Attention-Based Pedestrian Attribute Analysis

IEEE Trans Image Process. 2019 Dec;28(12):6126-6140. doi: 10.1109/TIP.2019.2919199. Epub 2019 Jul 3.

Abstract

Recognizing the pedestrian attributes in surveillance scenes is an inherently challenging task, especially for the pedestrian images with large pose variations, complex backgrounds, and various camera viewing angles. To select important and discriminative regions or pixels against the variations, three attention mechanisms are proposed, including parsing attention, label attention, and spatial attention. Those attentions aim at accessing effective information by considering problems from different perspectives. To be specific, the parsing attention extracts discriminative features by learning not only where to turn attention to but also how to aggregate features from different semantic regions of human bodies, e.g., head and upper body.
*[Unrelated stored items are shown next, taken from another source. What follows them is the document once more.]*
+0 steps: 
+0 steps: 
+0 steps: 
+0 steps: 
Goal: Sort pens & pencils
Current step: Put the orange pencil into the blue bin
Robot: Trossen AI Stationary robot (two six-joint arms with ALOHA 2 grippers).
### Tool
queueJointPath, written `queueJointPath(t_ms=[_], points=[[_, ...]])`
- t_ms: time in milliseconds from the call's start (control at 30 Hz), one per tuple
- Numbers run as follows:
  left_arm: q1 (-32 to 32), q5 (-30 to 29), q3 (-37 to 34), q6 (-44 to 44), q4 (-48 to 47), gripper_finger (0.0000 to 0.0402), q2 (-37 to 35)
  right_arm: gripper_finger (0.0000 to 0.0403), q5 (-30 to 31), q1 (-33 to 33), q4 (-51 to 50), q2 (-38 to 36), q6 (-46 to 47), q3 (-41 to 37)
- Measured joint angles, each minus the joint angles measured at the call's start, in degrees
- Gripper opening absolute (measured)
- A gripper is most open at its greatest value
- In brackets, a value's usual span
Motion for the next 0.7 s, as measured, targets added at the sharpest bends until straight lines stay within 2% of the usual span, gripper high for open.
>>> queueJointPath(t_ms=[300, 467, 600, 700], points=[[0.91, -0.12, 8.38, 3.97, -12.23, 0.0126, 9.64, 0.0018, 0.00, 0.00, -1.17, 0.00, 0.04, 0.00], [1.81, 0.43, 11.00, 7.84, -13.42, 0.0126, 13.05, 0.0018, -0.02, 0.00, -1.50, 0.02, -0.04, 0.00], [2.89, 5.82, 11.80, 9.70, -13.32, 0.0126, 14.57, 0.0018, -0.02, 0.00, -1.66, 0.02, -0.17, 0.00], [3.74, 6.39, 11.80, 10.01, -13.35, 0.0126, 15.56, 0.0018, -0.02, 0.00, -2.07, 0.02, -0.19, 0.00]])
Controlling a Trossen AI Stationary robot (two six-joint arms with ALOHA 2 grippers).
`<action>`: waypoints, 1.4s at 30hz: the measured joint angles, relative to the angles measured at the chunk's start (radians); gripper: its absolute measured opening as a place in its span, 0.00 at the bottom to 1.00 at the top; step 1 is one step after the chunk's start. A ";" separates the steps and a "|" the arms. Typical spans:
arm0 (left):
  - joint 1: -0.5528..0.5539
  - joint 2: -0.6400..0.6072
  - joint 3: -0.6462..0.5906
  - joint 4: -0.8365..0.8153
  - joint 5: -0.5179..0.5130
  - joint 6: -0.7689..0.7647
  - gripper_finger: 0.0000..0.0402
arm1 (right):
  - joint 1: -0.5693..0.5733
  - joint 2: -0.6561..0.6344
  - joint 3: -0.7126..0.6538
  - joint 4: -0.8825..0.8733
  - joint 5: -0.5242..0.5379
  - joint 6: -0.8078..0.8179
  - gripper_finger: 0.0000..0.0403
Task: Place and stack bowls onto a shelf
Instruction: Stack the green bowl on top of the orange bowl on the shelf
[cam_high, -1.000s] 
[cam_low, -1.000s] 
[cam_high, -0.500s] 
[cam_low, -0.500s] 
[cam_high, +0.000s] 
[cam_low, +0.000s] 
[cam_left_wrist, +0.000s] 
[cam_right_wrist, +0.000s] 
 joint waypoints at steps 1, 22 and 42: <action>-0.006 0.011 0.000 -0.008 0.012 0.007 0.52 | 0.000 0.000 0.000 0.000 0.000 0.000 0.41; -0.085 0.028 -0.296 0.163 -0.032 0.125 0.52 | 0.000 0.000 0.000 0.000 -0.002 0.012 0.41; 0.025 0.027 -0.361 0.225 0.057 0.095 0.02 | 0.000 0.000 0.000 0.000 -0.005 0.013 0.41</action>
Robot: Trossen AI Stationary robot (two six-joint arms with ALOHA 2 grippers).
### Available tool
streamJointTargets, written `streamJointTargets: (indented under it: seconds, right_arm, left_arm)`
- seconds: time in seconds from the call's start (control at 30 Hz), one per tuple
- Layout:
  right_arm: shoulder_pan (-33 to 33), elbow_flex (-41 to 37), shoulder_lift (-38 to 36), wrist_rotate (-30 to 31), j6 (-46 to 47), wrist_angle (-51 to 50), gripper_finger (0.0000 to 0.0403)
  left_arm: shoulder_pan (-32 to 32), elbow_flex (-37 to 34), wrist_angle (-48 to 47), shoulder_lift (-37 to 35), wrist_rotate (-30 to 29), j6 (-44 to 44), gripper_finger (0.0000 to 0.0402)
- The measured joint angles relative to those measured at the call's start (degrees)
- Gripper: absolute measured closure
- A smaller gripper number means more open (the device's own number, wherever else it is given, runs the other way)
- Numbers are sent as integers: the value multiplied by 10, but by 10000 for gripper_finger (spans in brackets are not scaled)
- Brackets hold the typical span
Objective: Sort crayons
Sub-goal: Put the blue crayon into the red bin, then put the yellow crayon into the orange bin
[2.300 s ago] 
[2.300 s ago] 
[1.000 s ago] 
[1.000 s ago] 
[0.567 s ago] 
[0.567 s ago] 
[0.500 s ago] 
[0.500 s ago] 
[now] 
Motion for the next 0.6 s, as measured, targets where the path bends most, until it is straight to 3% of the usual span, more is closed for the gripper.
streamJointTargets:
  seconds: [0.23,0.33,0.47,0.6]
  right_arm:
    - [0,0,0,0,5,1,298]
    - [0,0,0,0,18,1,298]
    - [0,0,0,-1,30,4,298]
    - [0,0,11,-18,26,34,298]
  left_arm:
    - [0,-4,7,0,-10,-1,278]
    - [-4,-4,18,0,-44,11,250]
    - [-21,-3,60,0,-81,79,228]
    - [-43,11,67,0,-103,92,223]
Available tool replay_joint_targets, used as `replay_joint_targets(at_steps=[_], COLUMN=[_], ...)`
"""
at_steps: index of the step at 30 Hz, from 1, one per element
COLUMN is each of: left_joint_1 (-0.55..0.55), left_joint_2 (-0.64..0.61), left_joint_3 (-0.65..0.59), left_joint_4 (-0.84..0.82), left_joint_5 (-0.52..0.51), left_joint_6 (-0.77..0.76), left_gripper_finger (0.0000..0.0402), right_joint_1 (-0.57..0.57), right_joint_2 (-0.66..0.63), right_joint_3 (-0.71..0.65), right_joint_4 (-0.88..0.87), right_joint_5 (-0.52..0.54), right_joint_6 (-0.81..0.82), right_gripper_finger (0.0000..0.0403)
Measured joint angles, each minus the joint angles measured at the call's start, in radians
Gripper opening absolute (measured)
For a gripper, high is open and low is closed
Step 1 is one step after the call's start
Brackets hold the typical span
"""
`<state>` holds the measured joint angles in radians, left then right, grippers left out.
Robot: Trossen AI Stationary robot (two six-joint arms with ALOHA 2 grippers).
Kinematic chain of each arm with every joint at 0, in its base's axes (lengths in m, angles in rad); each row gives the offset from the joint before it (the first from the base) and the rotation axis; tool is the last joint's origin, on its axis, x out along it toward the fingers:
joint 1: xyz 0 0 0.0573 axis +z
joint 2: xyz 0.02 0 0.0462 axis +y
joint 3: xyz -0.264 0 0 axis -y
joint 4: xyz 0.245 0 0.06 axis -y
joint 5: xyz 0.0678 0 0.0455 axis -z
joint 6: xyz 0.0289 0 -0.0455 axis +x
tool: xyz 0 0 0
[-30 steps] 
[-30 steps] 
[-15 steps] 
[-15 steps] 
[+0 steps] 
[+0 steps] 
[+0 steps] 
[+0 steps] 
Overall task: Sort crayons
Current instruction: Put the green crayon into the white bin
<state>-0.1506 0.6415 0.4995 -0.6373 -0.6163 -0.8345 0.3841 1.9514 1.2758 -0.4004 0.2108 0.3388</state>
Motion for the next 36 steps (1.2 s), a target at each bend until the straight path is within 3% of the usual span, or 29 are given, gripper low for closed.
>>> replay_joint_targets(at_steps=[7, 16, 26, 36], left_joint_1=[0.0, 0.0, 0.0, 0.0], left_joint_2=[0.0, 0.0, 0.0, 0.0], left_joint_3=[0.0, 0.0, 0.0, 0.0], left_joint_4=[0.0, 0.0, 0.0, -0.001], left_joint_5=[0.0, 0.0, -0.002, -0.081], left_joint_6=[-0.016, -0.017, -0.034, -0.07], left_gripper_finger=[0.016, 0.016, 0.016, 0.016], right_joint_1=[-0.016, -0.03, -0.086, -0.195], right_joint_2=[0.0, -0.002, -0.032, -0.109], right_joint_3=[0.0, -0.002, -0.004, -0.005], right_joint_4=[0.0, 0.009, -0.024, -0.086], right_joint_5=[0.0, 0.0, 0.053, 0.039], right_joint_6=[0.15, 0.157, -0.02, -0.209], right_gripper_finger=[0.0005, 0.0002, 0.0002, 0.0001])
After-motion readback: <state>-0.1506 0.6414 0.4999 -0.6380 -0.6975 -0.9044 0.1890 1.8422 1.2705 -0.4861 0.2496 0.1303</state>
The label attention aims at targetedly collecting the discriminative features for each attribute. Different from the parsing and label attention mechanisms, the spatial attention considers the problem from a global perspective, aiming at selecting several important and discriminative image regions or pixels for all attributes. Then, we propose a joint learning framework formulated in a multi-task-like way with these three attention mechanisms learned concurrently to extract complementary and correlated features. This joint learning framework is named Joint Learning of Parsing attention, Label attention, and Spatial attention for Pedestrian Attributes Analysis (JLPLS-PAA, for short). Extensive comparative evaluations conducted on multiple large-scale benchmarks, including PA-100K, RAP, PETA, Market-1501, and Duke attribute datasets, further demonstrate the effectiveness of the proposed JLPLS-PAA framework for pedestrian attribute analysis.